■ Exercise objective:
In the material below, find each line that contains the word "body" and copy it.
*** Opening Provided data ***
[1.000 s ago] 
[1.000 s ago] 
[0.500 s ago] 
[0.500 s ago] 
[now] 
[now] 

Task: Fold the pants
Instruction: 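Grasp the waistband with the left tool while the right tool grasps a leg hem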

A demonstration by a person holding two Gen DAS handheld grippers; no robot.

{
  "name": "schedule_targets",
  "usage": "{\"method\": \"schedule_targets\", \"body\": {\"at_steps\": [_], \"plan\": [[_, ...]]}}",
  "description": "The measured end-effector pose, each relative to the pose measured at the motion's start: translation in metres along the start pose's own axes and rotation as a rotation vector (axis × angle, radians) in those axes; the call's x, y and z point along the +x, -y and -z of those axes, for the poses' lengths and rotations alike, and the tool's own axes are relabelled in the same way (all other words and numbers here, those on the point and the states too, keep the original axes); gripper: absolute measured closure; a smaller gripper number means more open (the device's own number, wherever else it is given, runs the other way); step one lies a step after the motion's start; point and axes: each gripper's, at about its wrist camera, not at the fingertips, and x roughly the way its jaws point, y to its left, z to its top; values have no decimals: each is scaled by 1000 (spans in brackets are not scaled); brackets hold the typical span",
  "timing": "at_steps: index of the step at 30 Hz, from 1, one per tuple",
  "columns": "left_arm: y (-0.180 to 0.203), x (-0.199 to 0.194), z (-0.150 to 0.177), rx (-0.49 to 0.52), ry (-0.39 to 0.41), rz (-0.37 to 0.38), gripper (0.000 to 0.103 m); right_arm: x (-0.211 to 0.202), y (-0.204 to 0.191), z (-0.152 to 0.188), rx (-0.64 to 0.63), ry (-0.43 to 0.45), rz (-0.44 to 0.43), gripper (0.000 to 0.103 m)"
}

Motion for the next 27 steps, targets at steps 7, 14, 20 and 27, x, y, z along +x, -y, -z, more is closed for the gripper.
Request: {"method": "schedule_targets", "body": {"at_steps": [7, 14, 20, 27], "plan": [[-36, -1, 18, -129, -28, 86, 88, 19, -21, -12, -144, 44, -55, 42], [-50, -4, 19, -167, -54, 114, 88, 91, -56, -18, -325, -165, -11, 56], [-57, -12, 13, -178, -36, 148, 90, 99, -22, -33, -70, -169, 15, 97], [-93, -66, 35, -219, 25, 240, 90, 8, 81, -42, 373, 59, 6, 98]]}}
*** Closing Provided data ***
■ Your response:
  "usage": "{\"method\": \"schedule_targets\", \"body\": {\"at_steps\": [_], \"plan\": [[_, ...]]}}",
Request: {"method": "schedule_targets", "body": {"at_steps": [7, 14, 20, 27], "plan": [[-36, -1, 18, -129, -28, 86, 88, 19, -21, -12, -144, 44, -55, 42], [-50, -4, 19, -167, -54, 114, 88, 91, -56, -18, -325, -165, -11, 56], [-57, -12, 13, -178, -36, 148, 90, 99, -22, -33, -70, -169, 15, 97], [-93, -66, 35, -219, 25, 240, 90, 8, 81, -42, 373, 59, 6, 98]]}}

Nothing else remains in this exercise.